In [1]:
import pandas as pd
import numpy as np
from scipy import stats
import io

In [2]:
# CSV data for t-test
t_test_csv = """Employee,Salary
1,52000
2,48000
3,50500
4,53500
5,51000
6,49500
7,54000
8,50000
9,52500
10,51500"""

#  T-test for small sample dataset
# Load t-test data
t_data = pd.read_csv(io.StringIO(t_test_csv))
salaries_t = t_data['Salary']
industry_standard = 50000
alpha = 0.05

In [3]:
# Calculate sample statistics
sample_mean_t = salaries_t.mean()
sample_std_t = salaries_t.std(ddof=1)  # ddof=1 for sample standard deviation
n_t = len(salaries_t)

In [4]:
print("T-test Results:")
print(f"Sample Mean: {sample_mean_t:.2f}")
print(f"Sample Standard Deviation: {sample_std_t:.2f}")
print(f"Sample Size: {n_t}")

T-test Results:
Sample Mean: 51250.00
Sample Standard Deviation: 1844.66
Sample Size: 10


In [5]:
# Two-tailed t-test: H0: μ = 50000 vs H1: μ ≠ 50000
t_stat_two, p_value_two = stats.ttest_1samp(salaries_t, popmean=industry_standard)
print("\nTwo-tailed t-test:")
print(f"t-statistic: {t_stat_two:.4f}")
print(f"p-value: {p_value_two:.4f}")
if p_value_two < alpha:
    print("Reject H0: The average salary differs from $50,000.")
else:
    print("Fail to reject H0: No evidence that the average salary differs from $50,000.")


Two-tailed t-test:
t-statistic: 2.1429
p-value: 0.0607
Fail to reject H0: No evidence that the average salary differs from $50,000.


In [6]:
# One-tailed t-test: H0: μ >= 50000 vs H1: μ < 50000
p_value_one = p_value_two / 2 if t_stat_two < 0 else 1 - (p_value_two / 2)
print("\nOne-tailed t-test (less than):")
print(f"t-statistic: {t_stat_two:.4f}")
print(f"p-value: {p_value_one:.4f}")
if p_value_one < alpha and t_stat_two < 0:
    print("Reject H0: The average salary is less than $50,000.")
else:
    print("Fail to reject H0: No evidence that the average salary is less than $50,000.")
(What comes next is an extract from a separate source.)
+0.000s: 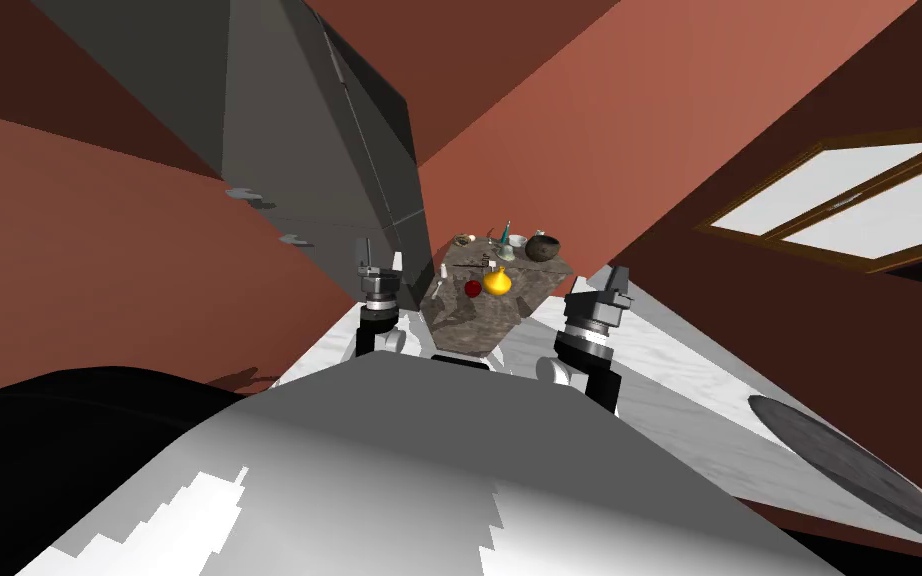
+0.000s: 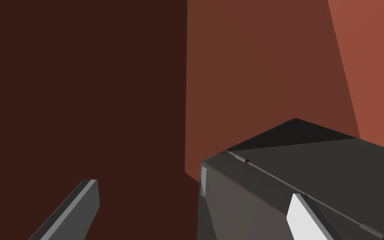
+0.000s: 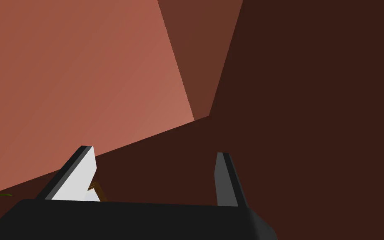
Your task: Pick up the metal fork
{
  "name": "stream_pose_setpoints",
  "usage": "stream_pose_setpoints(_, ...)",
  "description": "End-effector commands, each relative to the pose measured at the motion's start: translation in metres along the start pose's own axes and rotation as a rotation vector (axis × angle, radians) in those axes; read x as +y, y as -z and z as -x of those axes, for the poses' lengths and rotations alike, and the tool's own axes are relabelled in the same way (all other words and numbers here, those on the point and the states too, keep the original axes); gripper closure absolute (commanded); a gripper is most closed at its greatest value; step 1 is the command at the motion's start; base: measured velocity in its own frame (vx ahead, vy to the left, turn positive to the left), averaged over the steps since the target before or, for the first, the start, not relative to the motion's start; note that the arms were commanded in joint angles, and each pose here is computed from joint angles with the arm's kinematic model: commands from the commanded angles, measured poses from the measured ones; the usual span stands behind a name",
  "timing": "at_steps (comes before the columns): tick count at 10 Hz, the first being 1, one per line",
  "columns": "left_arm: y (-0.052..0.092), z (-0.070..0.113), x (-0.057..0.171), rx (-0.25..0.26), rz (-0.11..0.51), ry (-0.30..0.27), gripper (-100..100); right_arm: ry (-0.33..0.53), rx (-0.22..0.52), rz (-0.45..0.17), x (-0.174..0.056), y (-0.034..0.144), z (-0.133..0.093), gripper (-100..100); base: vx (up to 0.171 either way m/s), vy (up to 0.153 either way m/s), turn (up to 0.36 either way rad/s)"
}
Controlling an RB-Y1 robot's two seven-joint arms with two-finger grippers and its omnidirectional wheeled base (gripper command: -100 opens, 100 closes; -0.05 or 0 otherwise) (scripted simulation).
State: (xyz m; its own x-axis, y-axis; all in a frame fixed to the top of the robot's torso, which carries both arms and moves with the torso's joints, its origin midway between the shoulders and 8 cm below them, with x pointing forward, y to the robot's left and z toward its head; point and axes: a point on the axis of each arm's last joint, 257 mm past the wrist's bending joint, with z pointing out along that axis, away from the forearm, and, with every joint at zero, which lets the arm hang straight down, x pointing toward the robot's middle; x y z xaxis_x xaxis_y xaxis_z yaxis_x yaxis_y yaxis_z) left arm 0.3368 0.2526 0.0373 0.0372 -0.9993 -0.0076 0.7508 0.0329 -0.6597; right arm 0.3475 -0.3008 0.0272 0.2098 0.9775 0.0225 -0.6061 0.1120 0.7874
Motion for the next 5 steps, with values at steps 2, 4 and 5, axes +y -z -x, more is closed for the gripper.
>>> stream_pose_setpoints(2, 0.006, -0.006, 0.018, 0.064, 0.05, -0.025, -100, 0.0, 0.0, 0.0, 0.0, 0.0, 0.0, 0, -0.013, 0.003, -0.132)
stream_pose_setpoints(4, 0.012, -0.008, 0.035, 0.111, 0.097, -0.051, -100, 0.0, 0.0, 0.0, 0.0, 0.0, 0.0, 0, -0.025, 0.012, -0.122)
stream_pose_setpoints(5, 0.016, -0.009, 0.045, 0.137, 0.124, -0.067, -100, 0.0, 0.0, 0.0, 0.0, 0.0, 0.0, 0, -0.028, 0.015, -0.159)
One-tailed t-test (less than):
t-statistic: 2.1429
p-value: 0.9696
Fail to reject H0: No evidence that the average salary is less than $50,000.


In [7]:
#Z-test for large sample dataset

# CSV data for Z-test
z_test_csv = """Employee,Salary
1,51000
2,52000
3,49500
4,50500
5,50000
6,51500
7,49000
8,52500
9,53000
10,50000
11,51000
12,49500
13,50500
14,50000
15,51500
16,49000
17,52500
18,53000
19,50000
20,51000
21,52000
22,49500
23,50500
24,50000
25,51500
26,49000
27,52500
28,53000
29,50000
30,51000"""
# Load Z-test data
z_data = pd.read_csv(io.StringIO(z_test_csv))
salaries_z = z_data['Salary']
pop_std = 2500  # Known population standard deviation
n_z = len(salaries_z)

In [8]:
# Calculate sample mean
sample_mean_z = salaries_z.mean()

print("\nZ-test Results:")
print(f"Sample Mean: {sample_mean_z:.2f}")
print(f"Population Standard Deviation: {pop_std}")
print(f"Sample Size: {n_z}")


Z-test Results:
Sample Mean: 50866.67
Population Standard Deviation: 2500
Sample Size: 30


In [9]:
# Two-tailed Z-test: H0: μ = 50000 vs H1: μ ≠ 50000
z_stat = (sample_mean_z - industry_standard) / (pop_std / np.sqrt(n_z))
p_value_two_z = 2 * (1 - stats.norm.cdf(abs(z_stat)))
print("\nTwo-tailed Z-test:")
print(f"Z-statistic: {z_stat:.4f}")
print(f"p-value: {p_value_two_z:.4f}")
if p_value_two_z < alpha:
    print("Reject H0: The average salary differs from $50,000.")
else:
    print("Fail to reject H0: No evidence that the average salary differs from $50,000.")


Two-tailed Z-test:
Z-statistic: 1.8988
p-value: 0.0576
Fail to reject H0: No evidence that the average salary differs from $50,000.


In [10]:
# One-tailed Z-test: H0: μ <= 50000 vs H1: μ > 50000
p_value_one_z = 1 - stats.norm.cdf(z_stat)
print("\nOne-tailed Z-test (greater than):")
print(f"Z-statistic: {z_stat:.4f}")
print(f"p-value: {p_value_one_z:.4f}")
if p_value_one_z < alpha and z_stat > 0:
    print("Reject H0: The average salary is greater than $50,000.")
else:
    print("Fail to reject H0: No evidence that the average salary is greater than $50,000.")


One-tailed Z-test (greater than):
Z-statistic: 1.8988
p-value: 0.0288
Reject H0: The average salary is greater than $50,000.